(DATA FOR ANALYSIS Opens)

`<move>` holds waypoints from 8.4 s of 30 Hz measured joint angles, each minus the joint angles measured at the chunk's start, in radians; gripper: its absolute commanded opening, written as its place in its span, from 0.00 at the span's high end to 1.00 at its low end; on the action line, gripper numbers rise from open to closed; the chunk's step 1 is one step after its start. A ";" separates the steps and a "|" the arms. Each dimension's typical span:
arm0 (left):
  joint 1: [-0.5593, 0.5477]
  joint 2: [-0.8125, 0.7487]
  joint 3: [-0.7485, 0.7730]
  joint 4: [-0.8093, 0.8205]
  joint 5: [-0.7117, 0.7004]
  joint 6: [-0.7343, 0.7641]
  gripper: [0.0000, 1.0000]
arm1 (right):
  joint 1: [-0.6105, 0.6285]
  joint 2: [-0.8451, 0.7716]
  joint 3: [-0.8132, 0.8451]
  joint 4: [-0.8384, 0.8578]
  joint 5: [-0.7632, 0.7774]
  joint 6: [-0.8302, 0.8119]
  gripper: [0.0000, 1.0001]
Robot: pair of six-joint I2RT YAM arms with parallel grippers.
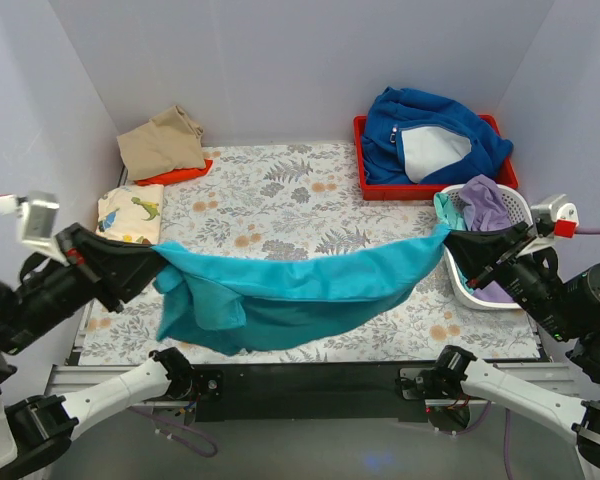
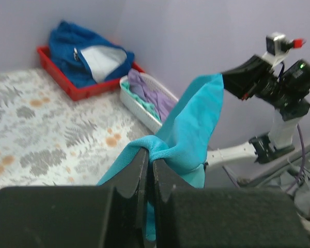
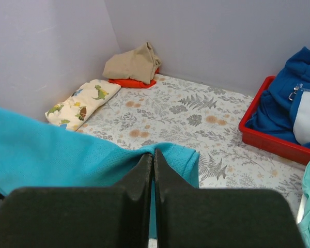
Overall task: Fold and stack the t-shirts
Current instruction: Flatten the tshirt out, then fold the tshirt
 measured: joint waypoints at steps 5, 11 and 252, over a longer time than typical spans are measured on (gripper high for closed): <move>0.000 0.071 -0.013 -0.075 0.083 -0.080 1.00 | -0.001 0.042 0.020 0.005 -0.071 -0.047 0.99; -0.022 0.052 -0.070 -0.147 0.000 -0.153 1.00 | -0.001 0.128 -0.048 0.056 -0.015 -0.074 0.97; 0.563 1.181 -0.502 0.596 0.042 0.237 0.51 | -0.701 1.080 -0.463 0.675 -0.272 0.210 0.99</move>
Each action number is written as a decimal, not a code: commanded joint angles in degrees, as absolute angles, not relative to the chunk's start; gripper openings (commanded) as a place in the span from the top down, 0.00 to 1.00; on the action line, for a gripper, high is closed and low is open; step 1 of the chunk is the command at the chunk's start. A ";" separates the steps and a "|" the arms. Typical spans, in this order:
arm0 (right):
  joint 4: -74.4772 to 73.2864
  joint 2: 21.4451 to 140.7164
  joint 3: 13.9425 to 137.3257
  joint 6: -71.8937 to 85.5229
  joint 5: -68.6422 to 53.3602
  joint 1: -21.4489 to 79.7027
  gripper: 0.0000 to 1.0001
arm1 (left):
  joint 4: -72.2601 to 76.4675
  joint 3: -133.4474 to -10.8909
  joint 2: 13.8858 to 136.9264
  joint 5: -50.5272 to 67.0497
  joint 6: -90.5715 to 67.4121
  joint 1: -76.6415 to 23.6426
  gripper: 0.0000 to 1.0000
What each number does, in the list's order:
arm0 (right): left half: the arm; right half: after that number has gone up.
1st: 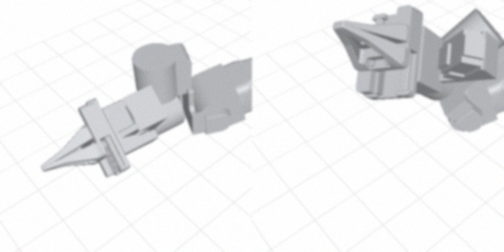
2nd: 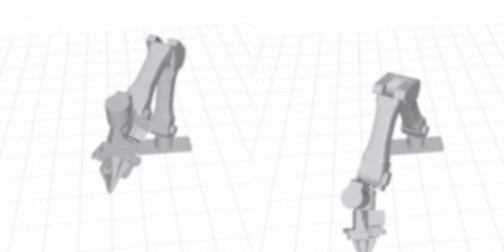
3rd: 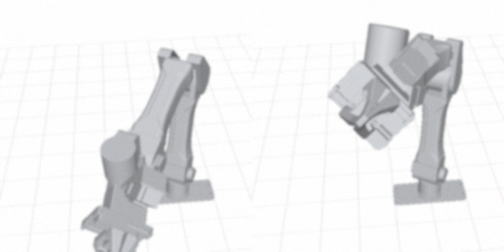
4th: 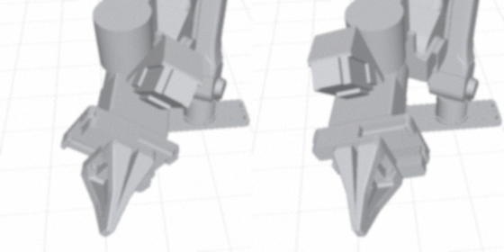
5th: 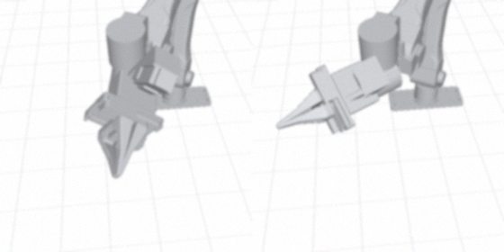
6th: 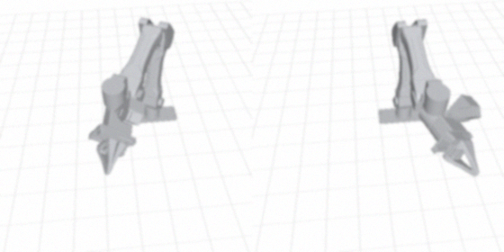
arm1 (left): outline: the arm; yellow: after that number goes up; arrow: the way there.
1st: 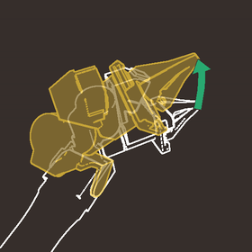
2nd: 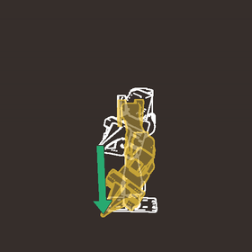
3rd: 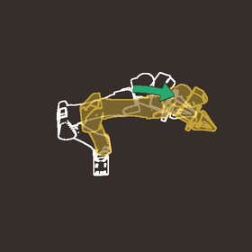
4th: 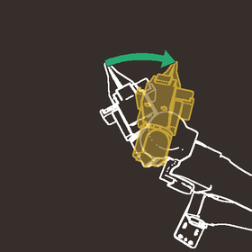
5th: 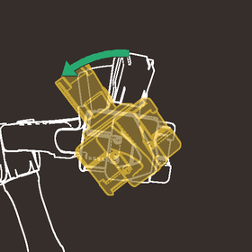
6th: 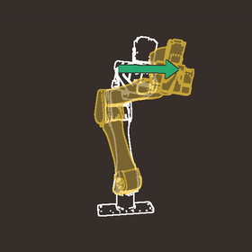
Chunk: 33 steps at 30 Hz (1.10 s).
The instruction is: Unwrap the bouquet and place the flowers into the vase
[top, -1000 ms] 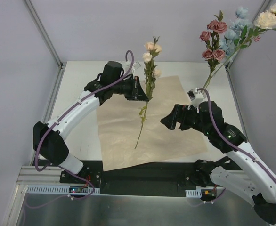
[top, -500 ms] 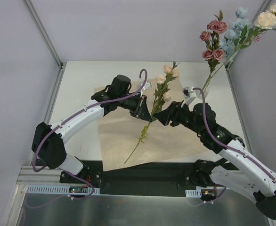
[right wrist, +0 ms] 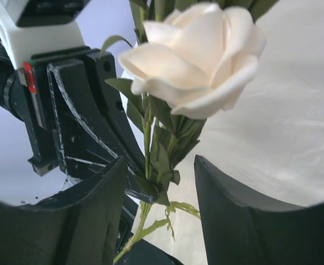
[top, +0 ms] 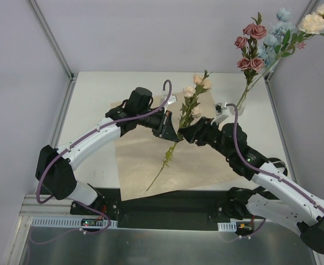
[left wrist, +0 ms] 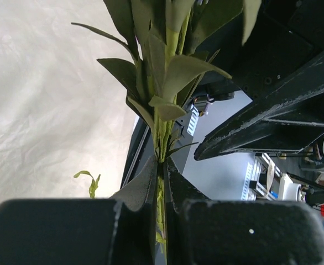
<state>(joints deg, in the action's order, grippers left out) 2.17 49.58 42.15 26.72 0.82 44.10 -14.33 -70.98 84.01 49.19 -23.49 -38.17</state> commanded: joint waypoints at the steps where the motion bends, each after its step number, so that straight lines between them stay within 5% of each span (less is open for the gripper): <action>1: 7.65 50.70 42.45 27.86 2.20 44.38 0.47 | -12.48 -70.75 82.09 51.06 -22.32 -38.85 1.00; 10: 8.09 52.30 42.54 27.68 1.41 44.91 0.61 | -12.39 -70.75 82.44 50.54 -21.80 -38.85 1.00; 13: 8.35 52.47 42.10 27.77 1.41 44.91 0.70 | -12.48 -70.84 82.97 50.54 -21.97 -38.85 1.00; 16: 8.09 53.08 42.97 27.69 0.79 44.91 0.91 | -12.65 -70.84 82.97 50.27 -22.15 -38.76 1.00; 17: 7.56 53.26 43.33 27.69 0.97 44.83 1.00 | -12.74 -70.93 82.97 50.10 -22.06 -38.67 0.91; 20: 6.51 52.65 44.29 25.93 1.93 44.91 1.00 | -13.36 -71.10 82.62 49.22 -21.62 -38.67 0.64; 24: -2.08 49.49 47.10 22.42 11.04 44.48 1.00 | -15.03 -71.28 80.78 45.63 -20.48 -38.58 0.45; 33: -20.12 42.54 63.35 3.45 31.71 32.20 1.00 | -18.10 -71.89 77.61 39.03 -17.76 -38.23 0.38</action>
<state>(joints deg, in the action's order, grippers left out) -13.32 44.16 52.77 15.99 19.55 39.13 -16.86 -70.76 80.97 42.61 -20.62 -38.26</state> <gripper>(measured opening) 0.022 0.619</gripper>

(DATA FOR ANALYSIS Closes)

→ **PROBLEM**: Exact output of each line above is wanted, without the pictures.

→ **RESPONSE TO THIS TASK**:
`<move>` holds waypoints from 8.4 s of 30 Hz measured joint angles, each minus the joint angles measured at the chunk's start, in radians; gripper: its absolute commanded opening, written as its place in its span, from 0.00 at the span's high end to 1.00 at its low end; on the action line, gripper numbers rise from open to closed; the chunk's step 1 is one step after its start. A ";" separates the steps and a "|" the arms. Each dimension's typical span:
arm0 (left):
  joint 1: [-0.5593, 0.5477]
  joint 2: [-0.8125, 0.7487]
  joint 3: [-0.7485, 0.7730]
  joint 4: [-0.8093, 0.8205]
  joint 5: [-0.7117, 0.7004]
  joint 6: [-0.7343, 0.7641]
  gripper: [0.0000, 1.0000]
arm1 (right):
  joint 1: [-0.6105, 0.6285]
  joint 2: [-0.8451, 0.7716]
  joint 3: [-0.8132, 0.8451]
  joint 4: [-0.8384, 0.8578]
  joint 5: [-0.7632, 0.7774]
  joint 6: [-0.8302, 0.8119]
  gripper: [0.0000, 1.0001]
Robot: pair of six-joint I2RT YAM arms with parallel grippers.
Overall task: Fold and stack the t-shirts
Current instruction: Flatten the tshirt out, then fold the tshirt
 measured: joint waypoints at steps 5, 11 and 252, over a longer time than typical spans are measured on (gripper high for closed): <move>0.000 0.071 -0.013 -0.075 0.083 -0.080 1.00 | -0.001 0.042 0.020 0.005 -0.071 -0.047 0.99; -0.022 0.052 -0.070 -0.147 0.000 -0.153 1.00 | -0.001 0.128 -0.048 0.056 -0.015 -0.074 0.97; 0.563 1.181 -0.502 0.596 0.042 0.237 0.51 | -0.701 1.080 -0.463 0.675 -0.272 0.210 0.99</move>
Each action number is written as a decimal, not a code: commanded joint angles in degrees, as absolute angles, not relative to the chunk's start; gripper openings (commanded) as a place in the span from the top down, 0.00 to 1.00; on the action line, for a gripper, high is closed and low is open; step 1 of the chunk is the command at the chunk's start. A ";" separates the steps and a "|" the arms. Typical spans, in this order:
arm0 (right):
  joint 4: -74.4772 to 73.2864
  joint 2: 21.4451 to 140.7164
  joint 3: 13.9425 to 137.3257
  joint 6: -71.8937 to 85.5229
  joint 5: -68.6422 to 53.3602
  joint 1: -21.4489 to 79.7027
  gripper: 0.0000 to 1.0001
arm1 (left):
  joint 4: -72.2601 to 76.4675
  joint 3: -133.4474 to -10.8909
  joint 2: 13.8858 to 136.9264
  joint 5: -50.5272 to 67.0497
  joint 6: -90.5715 to 67.4121
  joint 1: -76.6415 to 23.6426
  gripper: 0.0000 to 1.0000
What each number does, in the list's order:
arm0 (right): left half: the arm; right half: after that number has gone up.
1st: 
2nd: 
3rd: 
4th: 
5th: 
6th: 
arm1 (left): outline: the arm; yellow: after that number goes up; arrow: the way there.
1st: 
2nd: 
3rd: 
4th: 
5th: 
6th: 
Chunk: 33 steps at 30 Hz (1.10 s).
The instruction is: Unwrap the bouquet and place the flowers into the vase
[top, -1000 ms] 
[top, -500 ms] 
[right wrist, +0 ms] 
[top, +0 ms] 
[left wrist, +0 ms] 
<state>(joints deg, in the action's order, grippers left out) 2.17 49.58 42.15 26.72 0.82 44.10 -14.33 -70.98 84.01 49.19 -23.49 -38.17</state> commanded: joint waypoints at the steps where the motion bends, each after its step number, so that straight lines between them stay within 5% of each span (less is open for the gripper): <action>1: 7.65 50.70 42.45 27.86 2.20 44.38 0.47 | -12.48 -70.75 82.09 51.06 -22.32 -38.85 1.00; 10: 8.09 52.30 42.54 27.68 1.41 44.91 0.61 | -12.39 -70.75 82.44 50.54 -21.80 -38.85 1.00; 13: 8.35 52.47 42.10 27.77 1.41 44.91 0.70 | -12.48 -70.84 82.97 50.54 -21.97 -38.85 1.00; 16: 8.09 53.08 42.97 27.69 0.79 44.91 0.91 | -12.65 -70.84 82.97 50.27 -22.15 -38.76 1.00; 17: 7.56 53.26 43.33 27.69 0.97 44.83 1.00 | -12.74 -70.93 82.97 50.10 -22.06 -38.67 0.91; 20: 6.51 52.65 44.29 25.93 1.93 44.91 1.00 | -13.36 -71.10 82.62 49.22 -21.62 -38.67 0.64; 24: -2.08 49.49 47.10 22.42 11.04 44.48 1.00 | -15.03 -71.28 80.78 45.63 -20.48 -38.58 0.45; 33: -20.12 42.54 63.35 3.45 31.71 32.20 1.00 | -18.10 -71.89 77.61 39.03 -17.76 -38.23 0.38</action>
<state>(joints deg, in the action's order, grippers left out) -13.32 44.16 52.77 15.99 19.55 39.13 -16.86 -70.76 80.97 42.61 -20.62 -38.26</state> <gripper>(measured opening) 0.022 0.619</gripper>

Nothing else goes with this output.